» EXERCISE DETAILS:
From the listing below, return each line that includes "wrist".

» DATA BLOCK:
—————
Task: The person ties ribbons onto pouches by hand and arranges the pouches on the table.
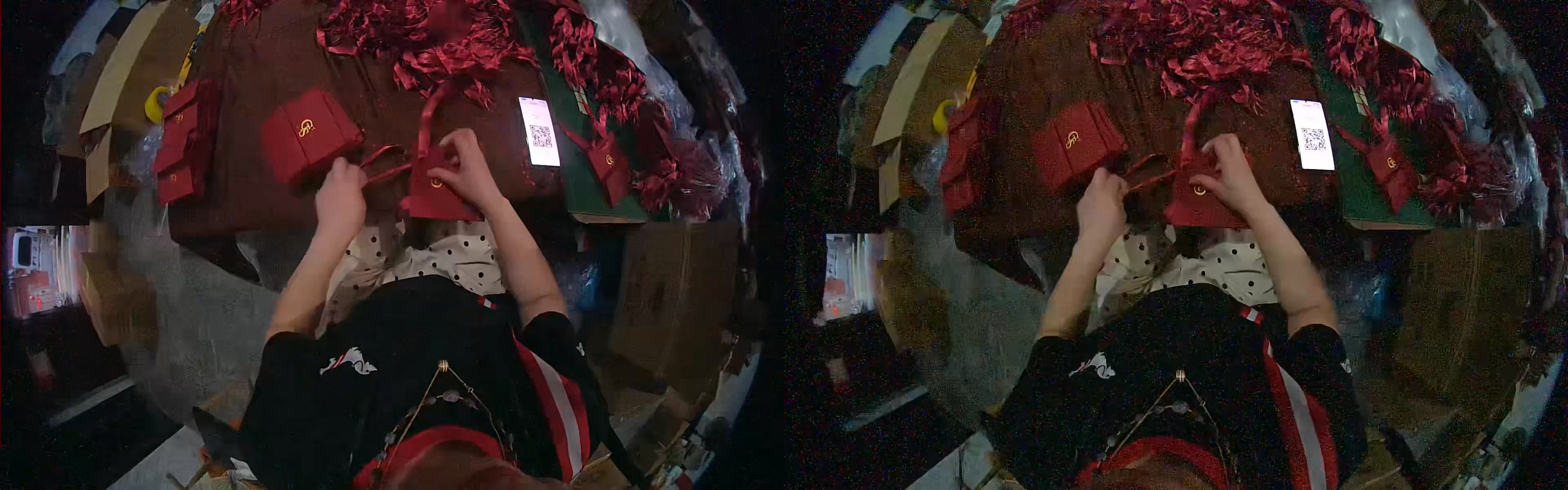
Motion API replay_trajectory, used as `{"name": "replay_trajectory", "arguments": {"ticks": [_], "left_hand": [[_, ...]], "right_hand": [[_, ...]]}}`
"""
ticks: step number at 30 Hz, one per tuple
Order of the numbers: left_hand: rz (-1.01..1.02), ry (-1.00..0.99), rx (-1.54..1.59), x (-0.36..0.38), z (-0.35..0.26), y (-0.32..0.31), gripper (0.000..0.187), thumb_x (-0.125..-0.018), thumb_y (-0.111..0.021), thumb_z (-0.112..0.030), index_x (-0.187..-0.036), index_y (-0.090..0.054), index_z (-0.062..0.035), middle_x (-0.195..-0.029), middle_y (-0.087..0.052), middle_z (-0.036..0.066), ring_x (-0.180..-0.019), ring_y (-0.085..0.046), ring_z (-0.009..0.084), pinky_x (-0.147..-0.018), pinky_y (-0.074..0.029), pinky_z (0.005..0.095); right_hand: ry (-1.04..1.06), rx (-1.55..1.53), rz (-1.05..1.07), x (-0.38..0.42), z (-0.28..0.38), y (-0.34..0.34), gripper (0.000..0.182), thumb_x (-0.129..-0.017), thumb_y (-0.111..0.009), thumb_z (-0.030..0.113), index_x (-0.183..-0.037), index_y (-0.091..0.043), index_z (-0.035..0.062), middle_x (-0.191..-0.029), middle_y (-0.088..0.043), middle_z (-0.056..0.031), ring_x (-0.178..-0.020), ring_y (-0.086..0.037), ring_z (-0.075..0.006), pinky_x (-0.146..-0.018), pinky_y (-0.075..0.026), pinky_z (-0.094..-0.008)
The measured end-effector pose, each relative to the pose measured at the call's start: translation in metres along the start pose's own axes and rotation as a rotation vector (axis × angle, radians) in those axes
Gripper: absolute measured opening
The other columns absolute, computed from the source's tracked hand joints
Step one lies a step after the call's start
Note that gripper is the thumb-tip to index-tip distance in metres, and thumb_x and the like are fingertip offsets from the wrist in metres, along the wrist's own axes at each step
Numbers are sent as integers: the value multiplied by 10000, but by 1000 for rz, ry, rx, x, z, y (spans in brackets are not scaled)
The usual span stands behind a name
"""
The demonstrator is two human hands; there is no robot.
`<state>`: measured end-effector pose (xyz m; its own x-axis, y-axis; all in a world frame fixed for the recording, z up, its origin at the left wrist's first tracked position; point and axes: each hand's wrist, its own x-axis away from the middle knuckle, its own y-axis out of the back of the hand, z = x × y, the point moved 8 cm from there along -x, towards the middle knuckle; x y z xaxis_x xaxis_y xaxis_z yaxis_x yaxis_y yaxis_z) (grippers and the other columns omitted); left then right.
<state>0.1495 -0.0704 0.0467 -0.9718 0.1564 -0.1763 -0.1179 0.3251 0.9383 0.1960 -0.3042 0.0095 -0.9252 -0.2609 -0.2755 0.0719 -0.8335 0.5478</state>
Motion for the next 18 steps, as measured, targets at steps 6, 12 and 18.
{"name": "replay_trajectory", "arguments": {"ticks": [6, 12, 18], "left_hand": [[-216, 46, 95, 23, 7, 28, 327, -869, -630, -35, -1191, -598, -85, -1104, -539, 144, -974, -563, 366, -800, -493, 479], [-57, -341, 231, 21, -87, -22, 499, -870, -730, -261, -1301, -582, -59, -1294, -553, 164, -1189, -482, 396, -987, -445, 487], [-43, -276, 104, 23, -87, -46, 507, -792, -747, -254, -1235, -607, -48, -1310, -533, 133, -1180, -484, 379, -962, -464, 466]], "right_hand": [[4, -11, 33, 0, 4, 0, 543, -729, -867, 155, -1128, -509, 64, -1148, -452, -124, -980, -533, -278, -760, -508, -350], [-138, -125, -26, -18, 3, 19, 394, -800, -809, 189, -1117, -613, 62, -1066, -574, -96, -767, -601, -187, -696, -523, -325], [1, 335, -169, -91, 10, 15, 313, -888, -688, 363, -1019, -727, 81, -1018, -691, -136, -910, -671, -345, -803, -525, -444]]}}
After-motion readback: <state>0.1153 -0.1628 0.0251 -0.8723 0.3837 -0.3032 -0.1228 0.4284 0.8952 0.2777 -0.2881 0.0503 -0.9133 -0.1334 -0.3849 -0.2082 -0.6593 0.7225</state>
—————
» EXERCISE RESULT:
Note that gripper is the thumb-tip to index-tip distance in metres, and thumb_x and the like are fingertip offsets from the wrist in metres, along the wrist's own axes at each step
`<state>`: measured end-effector pose (xyz m; its own x-axis, y-axis; all in a world frame fixed for the recording, z up, its origin at the left wrist's first tracked position; point and axes: each hand's wrist, its own x-axis away from the middle knuckle, its own y-axis out of the back of the hand, z = x × y, the point moved 8 cm from there along -x, towards the middle knuckle; x y z xaxis_x xaxis_y xaxis_z yaxis_x yaxis_y yaxis_z) (grippers and the other columns omitted); left then right.

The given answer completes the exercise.